◆ Work instruction: Search the listing below for the line containing "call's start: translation". From there through the line containing "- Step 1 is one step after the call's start", transcribe every line exactly, both ends included.
━━━━━ Available data
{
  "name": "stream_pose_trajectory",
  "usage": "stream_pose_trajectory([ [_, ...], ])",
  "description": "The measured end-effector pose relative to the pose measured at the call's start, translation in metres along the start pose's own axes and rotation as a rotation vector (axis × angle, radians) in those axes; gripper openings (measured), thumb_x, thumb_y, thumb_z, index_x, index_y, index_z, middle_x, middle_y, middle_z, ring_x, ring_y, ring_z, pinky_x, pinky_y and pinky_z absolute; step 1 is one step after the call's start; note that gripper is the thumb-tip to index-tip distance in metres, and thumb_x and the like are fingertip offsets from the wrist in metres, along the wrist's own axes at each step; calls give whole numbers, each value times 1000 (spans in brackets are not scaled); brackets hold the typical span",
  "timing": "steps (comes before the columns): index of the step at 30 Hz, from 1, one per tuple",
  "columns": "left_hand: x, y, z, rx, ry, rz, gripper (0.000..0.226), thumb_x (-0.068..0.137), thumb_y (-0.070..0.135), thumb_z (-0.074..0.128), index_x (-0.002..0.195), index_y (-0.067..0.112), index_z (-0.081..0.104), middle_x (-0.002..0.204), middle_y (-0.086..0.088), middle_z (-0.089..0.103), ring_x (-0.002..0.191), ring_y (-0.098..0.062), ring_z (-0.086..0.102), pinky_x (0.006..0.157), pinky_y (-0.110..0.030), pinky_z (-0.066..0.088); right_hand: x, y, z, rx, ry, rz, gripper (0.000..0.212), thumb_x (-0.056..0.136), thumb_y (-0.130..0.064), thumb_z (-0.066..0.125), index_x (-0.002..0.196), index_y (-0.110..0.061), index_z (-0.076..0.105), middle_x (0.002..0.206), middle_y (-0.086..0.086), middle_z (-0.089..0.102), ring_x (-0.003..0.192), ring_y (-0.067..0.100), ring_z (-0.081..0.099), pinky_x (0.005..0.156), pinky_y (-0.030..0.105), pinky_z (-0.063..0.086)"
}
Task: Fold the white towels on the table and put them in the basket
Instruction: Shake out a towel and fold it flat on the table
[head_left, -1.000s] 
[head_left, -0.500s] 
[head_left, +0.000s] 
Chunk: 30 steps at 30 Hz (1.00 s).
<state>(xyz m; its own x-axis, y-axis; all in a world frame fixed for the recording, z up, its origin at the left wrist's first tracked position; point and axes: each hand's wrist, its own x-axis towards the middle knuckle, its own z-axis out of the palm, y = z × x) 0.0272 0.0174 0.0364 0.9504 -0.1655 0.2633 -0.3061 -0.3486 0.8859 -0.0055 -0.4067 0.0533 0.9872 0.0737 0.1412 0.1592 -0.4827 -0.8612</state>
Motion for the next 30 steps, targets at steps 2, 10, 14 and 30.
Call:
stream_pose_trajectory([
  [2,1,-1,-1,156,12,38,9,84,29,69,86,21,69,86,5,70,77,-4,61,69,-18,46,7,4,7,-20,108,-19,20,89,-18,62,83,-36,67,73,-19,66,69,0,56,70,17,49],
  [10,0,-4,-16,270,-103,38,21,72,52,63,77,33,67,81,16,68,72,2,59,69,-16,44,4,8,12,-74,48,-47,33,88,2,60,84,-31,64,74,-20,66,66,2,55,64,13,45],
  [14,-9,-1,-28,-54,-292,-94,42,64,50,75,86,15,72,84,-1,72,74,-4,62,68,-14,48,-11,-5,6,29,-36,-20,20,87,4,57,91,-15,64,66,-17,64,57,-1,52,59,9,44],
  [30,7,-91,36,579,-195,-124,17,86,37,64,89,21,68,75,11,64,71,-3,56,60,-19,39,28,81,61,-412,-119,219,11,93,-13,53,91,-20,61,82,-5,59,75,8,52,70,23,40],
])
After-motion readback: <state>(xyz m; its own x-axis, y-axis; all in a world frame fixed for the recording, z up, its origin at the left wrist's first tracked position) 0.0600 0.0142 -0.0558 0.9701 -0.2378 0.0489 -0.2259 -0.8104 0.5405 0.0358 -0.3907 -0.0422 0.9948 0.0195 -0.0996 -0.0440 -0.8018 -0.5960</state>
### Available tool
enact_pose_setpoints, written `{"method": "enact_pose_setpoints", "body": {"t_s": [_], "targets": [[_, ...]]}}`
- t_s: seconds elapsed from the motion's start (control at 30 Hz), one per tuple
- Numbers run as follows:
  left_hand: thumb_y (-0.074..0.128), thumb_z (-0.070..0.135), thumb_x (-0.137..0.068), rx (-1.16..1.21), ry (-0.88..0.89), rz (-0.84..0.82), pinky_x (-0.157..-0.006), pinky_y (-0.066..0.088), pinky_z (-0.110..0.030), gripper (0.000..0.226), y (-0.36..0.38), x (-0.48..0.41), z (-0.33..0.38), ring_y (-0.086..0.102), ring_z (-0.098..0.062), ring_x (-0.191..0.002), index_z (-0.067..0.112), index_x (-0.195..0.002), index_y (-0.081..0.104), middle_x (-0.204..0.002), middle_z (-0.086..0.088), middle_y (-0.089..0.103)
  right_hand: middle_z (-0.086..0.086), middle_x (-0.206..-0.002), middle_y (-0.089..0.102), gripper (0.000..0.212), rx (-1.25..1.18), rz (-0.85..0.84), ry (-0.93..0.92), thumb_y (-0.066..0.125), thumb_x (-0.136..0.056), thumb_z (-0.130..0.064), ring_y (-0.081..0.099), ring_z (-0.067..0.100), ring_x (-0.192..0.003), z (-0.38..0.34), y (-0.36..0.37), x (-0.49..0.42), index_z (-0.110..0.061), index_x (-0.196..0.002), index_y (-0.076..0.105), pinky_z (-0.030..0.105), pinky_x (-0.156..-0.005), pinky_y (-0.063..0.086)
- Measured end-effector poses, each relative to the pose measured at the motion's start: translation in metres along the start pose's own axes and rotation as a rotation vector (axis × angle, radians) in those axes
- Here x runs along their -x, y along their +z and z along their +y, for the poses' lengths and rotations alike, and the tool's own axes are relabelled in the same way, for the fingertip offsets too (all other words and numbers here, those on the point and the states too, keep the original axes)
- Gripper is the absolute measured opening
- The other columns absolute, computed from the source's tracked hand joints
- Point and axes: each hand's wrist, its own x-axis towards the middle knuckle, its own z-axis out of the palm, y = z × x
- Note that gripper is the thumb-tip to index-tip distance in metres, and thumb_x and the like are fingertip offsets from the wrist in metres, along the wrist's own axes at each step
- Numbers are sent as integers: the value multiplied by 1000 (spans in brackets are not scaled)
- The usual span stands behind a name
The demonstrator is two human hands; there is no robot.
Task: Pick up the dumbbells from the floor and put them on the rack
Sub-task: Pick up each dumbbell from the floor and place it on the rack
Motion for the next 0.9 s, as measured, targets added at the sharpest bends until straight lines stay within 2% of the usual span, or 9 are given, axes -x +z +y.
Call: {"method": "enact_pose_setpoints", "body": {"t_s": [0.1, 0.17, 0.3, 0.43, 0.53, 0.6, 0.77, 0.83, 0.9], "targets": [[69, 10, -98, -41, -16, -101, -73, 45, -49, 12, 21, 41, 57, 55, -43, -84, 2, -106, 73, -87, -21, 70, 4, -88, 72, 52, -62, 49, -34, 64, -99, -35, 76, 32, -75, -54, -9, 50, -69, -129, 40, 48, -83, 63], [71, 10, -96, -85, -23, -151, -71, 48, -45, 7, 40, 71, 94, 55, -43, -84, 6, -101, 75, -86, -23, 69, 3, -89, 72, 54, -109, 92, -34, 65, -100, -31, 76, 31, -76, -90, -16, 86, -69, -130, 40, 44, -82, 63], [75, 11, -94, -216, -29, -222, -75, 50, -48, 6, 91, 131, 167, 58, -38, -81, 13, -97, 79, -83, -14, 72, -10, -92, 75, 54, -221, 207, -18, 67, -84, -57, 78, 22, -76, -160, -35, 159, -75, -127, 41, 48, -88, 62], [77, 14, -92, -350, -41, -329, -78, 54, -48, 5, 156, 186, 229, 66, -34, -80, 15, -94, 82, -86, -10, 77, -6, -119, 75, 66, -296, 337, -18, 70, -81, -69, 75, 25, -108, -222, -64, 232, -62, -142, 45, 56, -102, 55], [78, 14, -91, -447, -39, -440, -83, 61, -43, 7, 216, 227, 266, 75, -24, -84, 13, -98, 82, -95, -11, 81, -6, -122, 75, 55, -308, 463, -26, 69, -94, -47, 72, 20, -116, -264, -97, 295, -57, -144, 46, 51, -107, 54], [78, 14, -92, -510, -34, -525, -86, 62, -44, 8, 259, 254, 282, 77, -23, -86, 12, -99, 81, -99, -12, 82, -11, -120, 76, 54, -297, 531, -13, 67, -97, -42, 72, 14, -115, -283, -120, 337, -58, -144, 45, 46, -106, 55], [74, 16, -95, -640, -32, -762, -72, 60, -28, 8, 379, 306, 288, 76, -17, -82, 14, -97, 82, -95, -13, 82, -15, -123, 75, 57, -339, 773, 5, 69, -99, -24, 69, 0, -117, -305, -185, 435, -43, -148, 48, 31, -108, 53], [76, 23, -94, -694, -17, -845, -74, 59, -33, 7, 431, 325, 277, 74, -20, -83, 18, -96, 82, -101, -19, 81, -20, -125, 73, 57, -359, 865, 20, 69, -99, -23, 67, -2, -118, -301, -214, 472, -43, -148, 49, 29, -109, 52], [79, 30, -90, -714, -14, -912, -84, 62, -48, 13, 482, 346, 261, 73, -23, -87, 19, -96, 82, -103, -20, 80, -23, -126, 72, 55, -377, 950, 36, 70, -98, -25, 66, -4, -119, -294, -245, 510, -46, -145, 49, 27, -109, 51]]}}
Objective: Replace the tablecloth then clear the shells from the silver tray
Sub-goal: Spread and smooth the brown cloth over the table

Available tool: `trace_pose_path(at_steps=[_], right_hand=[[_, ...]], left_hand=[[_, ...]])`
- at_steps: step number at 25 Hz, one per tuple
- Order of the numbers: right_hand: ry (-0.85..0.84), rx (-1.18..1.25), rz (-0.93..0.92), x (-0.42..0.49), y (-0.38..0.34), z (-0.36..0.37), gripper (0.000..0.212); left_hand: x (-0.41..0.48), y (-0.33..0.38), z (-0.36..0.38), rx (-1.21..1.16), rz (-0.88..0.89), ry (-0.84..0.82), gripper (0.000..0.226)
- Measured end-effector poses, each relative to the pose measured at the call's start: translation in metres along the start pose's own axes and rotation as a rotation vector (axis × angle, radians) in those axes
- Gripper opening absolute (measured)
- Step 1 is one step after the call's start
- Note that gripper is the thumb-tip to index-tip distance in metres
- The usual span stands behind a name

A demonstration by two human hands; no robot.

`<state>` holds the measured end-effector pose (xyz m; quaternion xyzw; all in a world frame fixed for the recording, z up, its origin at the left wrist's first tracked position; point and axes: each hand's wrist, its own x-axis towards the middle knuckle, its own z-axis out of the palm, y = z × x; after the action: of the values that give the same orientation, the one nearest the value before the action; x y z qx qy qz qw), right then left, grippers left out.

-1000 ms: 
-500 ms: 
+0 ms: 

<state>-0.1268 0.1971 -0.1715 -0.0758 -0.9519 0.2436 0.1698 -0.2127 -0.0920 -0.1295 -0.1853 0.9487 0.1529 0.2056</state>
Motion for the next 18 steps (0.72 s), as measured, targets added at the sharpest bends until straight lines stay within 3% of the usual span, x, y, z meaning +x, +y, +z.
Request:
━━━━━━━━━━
◆ Solution:
- Measured end-effector poses, each relative to the pose measured at the call's start: translation in metres along the start pose's own axes and rotation as a rotation vector (axis × angle, radians) in those axes
- Gripper opening absolute (measured)
- Step 1 is one step after the call's start

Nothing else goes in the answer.